The comparision is between using Optimum Intel (ov_load_model) vs GenAI (ovms). It is not comparision of the same pipeline types. Can you change optimum-intel model loading to loading the model via GenAI? It would be fair comparision.
Here are samples that you can use, slightly modify to load the model via OpenVINO GenAI: https://github.com/openvinotoolkit/openvino.genai/blob/master/samples/cpp/text_generation/README.md
GenAI loading speed is about same as ovms. Should I got there to report performance issue comparing to optimum OV model loading time?

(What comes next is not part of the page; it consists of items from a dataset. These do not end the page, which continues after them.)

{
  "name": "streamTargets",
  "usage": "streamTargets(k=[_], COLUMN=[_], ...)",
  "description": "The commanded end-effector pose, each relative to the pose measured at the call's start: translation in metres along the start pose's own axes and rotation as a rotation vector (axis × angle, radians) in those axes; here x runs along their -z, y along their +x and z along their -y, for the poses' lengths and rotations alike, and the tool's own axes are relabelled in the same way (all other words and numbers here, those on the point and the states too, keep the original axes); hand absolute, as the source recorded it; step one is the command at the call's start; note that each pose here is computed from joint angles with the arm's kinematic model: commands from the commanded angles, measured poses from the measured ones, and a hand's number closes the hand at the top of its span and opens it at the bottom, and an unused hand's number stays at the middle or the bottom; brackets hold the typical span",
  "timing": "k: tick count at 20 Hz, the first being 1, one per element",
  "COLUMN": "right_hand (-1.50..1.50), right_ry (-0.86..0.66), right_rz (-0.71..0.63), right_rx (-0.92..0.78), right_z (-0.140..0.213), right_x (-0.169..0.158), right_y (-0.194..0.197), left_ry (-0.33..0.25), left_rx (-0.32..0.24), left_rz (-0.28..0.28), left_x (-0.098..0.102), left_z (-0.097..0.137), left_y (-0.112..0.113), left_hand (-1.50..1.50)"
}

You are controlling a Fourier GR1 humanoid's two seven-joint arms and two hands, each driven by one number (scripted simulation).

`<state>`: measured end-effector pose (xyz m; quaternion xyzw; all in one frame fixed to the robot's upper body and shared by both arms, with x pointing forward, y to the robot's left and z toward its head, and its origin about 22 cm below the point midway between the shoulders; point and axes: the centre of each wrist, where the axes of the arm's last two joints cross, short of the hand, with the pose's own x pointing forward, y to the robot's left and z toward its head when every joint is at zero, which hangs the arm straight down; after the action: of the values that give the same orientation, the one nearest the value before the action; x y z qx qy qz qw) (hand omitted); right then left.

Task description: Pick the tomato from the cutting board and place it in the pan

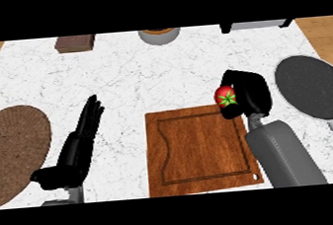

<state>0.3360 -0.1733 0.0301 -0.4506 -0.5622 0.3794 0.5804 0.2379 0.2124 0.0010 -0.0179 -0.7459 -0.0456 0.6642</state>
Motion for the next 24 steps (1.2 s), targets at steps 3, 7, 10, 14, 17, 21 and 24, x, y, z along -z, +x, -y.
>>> streamTargets(k=[3, 7, 10, 14, 17, 21, 24], right_hand=[1.5, 1.5, 1.5, 1.5, 1.5, 1.5, 1.5], right_ry=[-0.272, -0.344, -0.393, -0.451, -0.5, -0.581, -0.626], right_rz=[-0.17, -0.254, -0.33, -0.377, -0.422, -0.429, -0.46], right_rx=[0.114, 0.204, 0.251, 0.305, 0.285, 0.207, 0.097], right_z=[0.045, 0.075, 0.077, 0.083, 0.085, 0.082, 0.081], right_x=[-0.023, -0.023, -0.026, -0.026, -0.007, -0.001, 0.002], right_y=[0.023, 0.018, -0.015, -0.047, -0.079, -0.129, -0.159], left_ry=[0.001, -0.018, -0.017, -0.016, -0.041, -0.026, -0.03], left_rx=[0.0, -0.006, 0.011, 0.019, -0.015, 0.011, -0.013], left_rz=[-0.002, 0.006, 0.001, 0.005, 0.007, 0.022, 0.027], left_x=[0.006, 0.011, 0.012, 0.006, 0.011, 0.006, 0.013], left_z=[0.001, 0.006, 0.006, 0.007, 0.009, 0.003, 0.015], left_y=[0.007, 0.005, -0.007, 0.01, 0.006, 0.015, 0.002], left_hand=[0.0, 0.0, 0.0, 0.0, 0.0, 0.0, 0.0])
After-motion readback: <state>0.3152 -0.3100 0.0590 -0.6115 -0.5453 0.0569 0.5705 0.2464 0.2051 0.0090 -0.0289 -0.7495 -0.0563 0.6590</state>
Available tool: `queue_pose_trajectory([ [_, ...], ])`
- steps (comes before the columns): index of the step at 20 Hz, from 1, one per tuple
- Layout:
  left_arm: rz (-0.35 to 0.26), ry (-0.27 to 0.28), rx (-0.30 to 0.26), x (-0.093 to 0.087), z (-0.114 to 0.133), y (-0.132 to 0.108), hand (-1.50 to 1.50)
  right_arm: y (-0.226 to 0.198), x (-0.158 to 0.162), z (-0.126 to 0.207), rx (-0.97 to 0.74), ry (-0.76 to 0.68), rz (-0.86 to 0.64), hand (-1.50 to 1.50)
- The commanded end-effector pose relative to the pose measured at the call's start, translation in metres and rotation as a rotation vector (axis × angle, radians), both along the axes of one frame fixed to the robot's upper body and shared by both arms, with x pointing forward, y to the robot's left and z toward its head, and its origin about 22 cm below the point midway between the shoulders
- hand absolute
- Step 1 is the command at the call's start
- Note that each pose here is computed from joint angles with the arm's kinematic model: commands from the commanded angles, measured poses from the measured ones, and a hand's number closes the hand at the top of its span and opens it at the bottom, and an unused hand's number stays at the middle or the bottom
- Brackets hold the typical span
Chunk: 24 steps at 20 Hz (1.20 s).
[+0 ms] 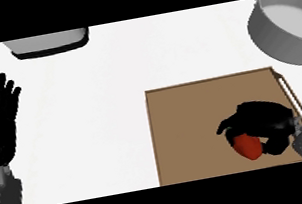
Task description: Pick the bell pepper from the tray and place it in the pot
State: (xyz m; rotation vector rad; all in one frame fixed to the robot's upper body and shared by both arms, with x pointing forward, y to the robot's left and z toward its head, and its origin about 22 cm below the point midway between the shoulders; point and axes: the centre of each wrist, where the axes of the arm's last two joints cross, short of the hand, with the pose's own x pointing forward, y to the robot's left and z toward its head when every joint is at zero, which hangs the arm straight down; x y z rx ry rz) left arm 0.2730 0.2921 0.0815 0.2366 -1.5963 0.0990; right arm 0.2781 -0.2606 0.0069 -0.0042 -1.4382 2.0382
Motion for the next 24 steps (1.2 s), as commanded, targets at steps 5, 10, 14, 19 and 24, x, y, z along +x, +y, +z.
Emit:
queue_pose_trajectory([
  [5, 0.007, 0.005, 0.001, -0.005, -0.018, -0.005, 0.00, -0.042, -0.078, 0.030, 0.024, -0.027, -0.258, 1.50],
  [10, -0.002, -0.011, -0.009, -0.001, 0.007, 0.001, 0.00, -0.065, -0.102, 0.055, 0.253, -0.072, -0.388, 1.50],
  [14, 0.034, 0.004, -0.004, -0.010, -0.009, 0.000, 0.00, -0.088, -0.099, 0.090, 0.488, -0.206, -0.531, 1.50],
  [19, -0.010, -0.015, -0.003, -0.007, -0.002, -0.005, 0.00, -0.117, -0.102, 0.118, 0.683, -0.365, -0.725, 1.50],
  [24, -0.036, -0.004, -0.012, 0.005, 0.005, -0.011, 0.00, -0.153, -0.090, 0.166, 0.783, -0.413, -0.835, 1.50],
])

And how about the crash? It's more important than the loading speed.
Do you monitor RAM/vRAM usage during model reload? The scenario you have showcased in the python script switches base_path of a model. OVMS order of operations is that it always tries to serve old model, until the new one is loaded correctly. The downside is that it is possible to have both models loaded at the same time (for short period of time - swapping the model). Are you sure it is not Out of Memory issue? @Quallyjiang
Regarding model loading speed, if this is reproducible in bare OpenVINO GenAI app - yes, you can report it there. However, the difference is most likely due to different pipeline type (optimum does not use continuous batching, have different params, works only for sequential processing).
i've monitored the vram and ram status, no abnormal found. and I've tried to unload model first then load it, still will crash if keep on loading for like 10 or 15 minutes. can you try to reproduce it?
@classmethod
def update_ovms_config_file(cls, model_path: Optional[Path]):
config_path = cls.model_config
if not config_path.exists():
raise FileNotFoundError(f"OVMS config file {config_path} does not exist.")
if model_path is None:
config_data = {
"mediapipe_config_list": [],
"model_config_list": []
}
else:
config_data = {
"mediapipe_config_list": [{
"name": model_path.name,
"base_path": str(model_path)
}],
"model_config_list": []
}
with config_path.open("w", encoding="utf-8") as f:
json.dump(config_data, f, indent=4, ensure_ascii=False)
def ovms_load_model_2steps(model_path: Path):
OVMS.update_ovms_config_file(None)
OVMS.reload_ovms_config()
OVMS.update_ovms_config_file(model_path)
OVMS.reload_ovms_config()
btw, in case of OOM, do you expect it to crash quietly?